TASK DATA Start Marker

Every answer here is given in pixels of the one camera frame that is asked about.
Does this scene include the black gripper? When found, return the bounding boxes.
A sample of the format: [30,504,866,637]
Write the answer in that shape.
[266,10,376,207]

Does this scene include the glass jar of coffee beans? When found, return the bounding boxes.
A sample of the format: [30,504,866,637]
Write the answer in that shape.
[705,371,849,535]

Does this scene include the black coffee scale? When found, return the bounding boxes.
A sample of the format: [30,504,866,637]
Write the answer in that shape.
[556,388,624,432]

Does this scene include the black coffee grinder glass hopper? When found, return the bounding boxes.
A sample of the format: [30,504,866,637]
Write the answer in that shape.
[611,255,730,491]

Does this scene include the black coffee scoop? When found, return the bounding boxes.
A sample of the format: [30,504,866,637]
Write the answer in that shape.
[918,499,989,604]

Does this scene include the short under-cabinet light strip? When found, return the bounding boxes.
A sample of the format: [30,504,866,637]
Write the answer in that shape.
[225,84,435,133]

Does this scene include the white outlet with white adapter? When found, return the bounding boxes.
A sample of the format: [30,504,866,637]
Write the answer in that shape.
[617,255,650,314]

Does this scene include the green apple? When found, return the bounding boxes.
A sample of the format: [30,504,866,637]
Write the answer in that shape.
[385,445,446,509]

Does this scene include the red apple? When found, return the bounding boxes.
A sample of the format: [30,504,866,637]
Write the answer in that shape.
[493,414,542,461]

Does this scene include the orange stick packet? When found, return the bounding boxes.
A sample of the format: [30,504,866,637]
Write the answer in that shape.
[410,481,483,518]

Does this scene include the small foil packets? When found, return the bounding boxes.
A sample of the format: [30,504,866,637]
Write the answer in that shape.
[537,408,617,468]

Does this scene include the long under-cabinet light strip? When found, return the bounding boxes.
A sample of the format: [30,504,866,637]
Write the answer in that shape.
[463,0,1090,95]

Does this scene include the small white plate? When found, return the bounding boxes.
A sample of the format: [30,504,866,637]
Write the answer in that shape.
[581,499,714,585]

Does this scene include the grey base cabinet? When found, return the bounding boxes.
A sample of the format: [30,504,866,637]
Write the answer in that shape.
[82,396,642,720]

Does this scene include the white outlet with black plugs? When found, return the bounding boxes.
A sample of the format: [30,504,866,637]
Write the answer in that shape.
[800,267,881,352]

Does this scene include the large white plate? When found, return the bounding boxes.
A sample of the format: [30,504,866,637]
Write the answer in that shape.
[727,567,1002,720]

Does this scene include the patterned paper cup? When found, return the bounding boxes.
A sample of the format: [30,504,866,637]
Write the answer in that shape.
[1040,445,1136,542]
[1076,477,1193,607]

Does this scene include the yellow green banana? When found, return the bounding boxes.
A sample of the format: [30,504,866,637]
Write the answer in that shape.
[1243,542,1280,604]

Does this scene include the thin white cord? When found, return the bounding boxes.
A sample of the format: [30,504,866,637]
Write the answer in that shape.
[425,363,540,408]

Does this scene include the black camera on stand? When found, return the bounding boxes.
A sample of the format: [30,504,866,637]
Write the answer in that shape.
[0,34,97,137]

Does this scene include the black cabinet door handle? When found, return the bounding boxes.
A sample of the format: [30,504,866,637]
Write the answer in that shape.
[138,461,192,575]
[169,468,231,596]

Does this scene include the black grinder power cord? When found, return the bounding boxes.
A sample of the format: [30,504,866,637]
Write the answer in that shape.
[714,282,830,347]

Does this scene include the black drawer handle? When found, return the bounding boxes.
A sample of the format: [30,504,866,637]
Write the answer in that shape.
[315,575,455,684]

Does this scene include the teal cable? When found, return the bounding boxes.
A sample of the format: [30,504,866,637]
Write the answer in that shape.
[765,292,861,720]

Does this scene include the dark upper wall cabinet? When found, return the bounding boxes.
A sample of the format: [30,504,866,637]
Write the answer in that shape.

TASK DATA End Marker

Transcribe the listing above in full, word for word.

FINISHED TASK:
Every answer here is given in pixels of the one camera frame that is asked about.
Does this scene include the black gripper? When found, return the bounding boxes.
A sample of the format: [30,504,866,637]
Write the answer in that shape.
[266,10,376,207]

Does this scene include the glass jar of coffee beans? When found, return the bounding boxes.
A sample of the format: [30,504,866,637]
Write the answer in that shape.
[705,371,849,535]

Does this scene include the black coffee scale? When found, return the bounding boxes.
A sample of the format: [30,504,866,637]
Write the answer in that shape.
[556,388,624,432]

Does this scene include the black coffee grinder glass hopper? When found, return the bounding boxes.
A sample of the format: [30,504,866,637]
Write the answer in that shape.
[611,255,730,491]

Does this scene include the black coffee scoop? When found, return the bounding boxes.
A sample of the format: [30,504,866,637]
Write the answer in that shape.
[918,499,989,604]

Does this scene include the short under-cabinet light strip? When found, return the bounding boxes.
A sample of the format: [30,504,866,637]
Write the answer in that shape.
[225,84,435,133]

Does this scene include the white outlet with white adapter? When found, return the bounding boxes.
A sample of the format: [30,504,866,637]
Write the answer in that shape.
[617,255,650,314]

Does this scene include the green apple? When found, return the bounding boxes.
A sample of the format: [30,504,866,637]
Write the answer in that shape.
[385,445,446,509]

Does this scene include the red apple? When found, return the bounding boxes.
A sample of the format: [30,504,866,637]
Write the answer in that shape.
[493,414,542,461]

Does this scene include the orange stick packet? When found, return the bounding boxes.
A sample of the format: [30,504,866,637]
Write the answer in that shape.
[410,481,483,518]

Does this scene include the small foil packets? When found, return the bounding boxes.
A sample of the format: [30,504,866,637]
Write the answer in that shape.
[537,408,617,468]

Does this scene include the long under-cabinet light strip? When found, return the bounding boxes.
A sample of the format: [30,504,866,637]
Write the answer in that shape.
[463,0,1090,95]

Does this scene include the small white plate? When found, return the bounding boxes.
A sample of the format: [30,504,866,637]
Write the answer in that shape.
[581,499,714,585]

Does this scene include the grey base cabinet? When found, return the bounding boxes.
A sample of the format: [30,504,866,637]
Write the answer in that shape.
[82,396,642,720]

Does this scene include the white outlet with black plugs? When found, return the bounding boxes.
A sample of the format: [30,504,866,637]
Write the answer in that shape.
[800,267,881,352]

Does this scene include the large white plate? When found, return the bounding boxes.
A sample of the format: [30,504,866,637]
Write the answer in that shape.
[727,567,1002,720]

Does this scene include the patterned paper cup? When found, return the bounding boxes.
A sample of the format: [30,504,866,637]
Write the answer in that shape.
[1040,445,1136,542]
[1076,477,1193,607]

Does this scene include the yellow green banana? When found, return the bounding boxes.
A sample of the format: [30,504,866,637]
Write the answer in that shape.
[1243,542,1280,604]

Does this scene include the thin white cord? When found, return the bounding boxes.
A sample of the format: [30,504,866,637]
Write the answer in that shape.
[425,363,540,408]

Does this scene include the black camera on stand? When found, return the bounding boxes.
A sample of the format: [30,504,866,637]
Write the answer in that shape.
[0,34,97,137]

Does this scene include the black cabinet door handle? When found, return the bounding boxes.
A sample of the format: [30,504,866,637]
Write the answer in that shape.
[138,461,192,575]
[169,468,231,596]

Does this scene include the black grinder power cord? When found, return the bounding boxes.
A sample of the format: [30,504,866,637]
Write the answer in that shape.
[714,282,830,347]

Does this scene include the black drawer handle? When found, return the bounding boxes.
A sample of the format: [30,504,866,637]
Write the answer in that shape.
[315,575,455,684]

Does this scene include the teal cable? When found, return the bounding boxes.
A sample of the format: [30,504,866,637]
Write the answer in that shape.
[765,292,861,720]

Does this scene include the dark upper wall cabinet? When found, return the bounding boxes.
A sample of the format: [30,504,866,637]
Write the answer in that shape.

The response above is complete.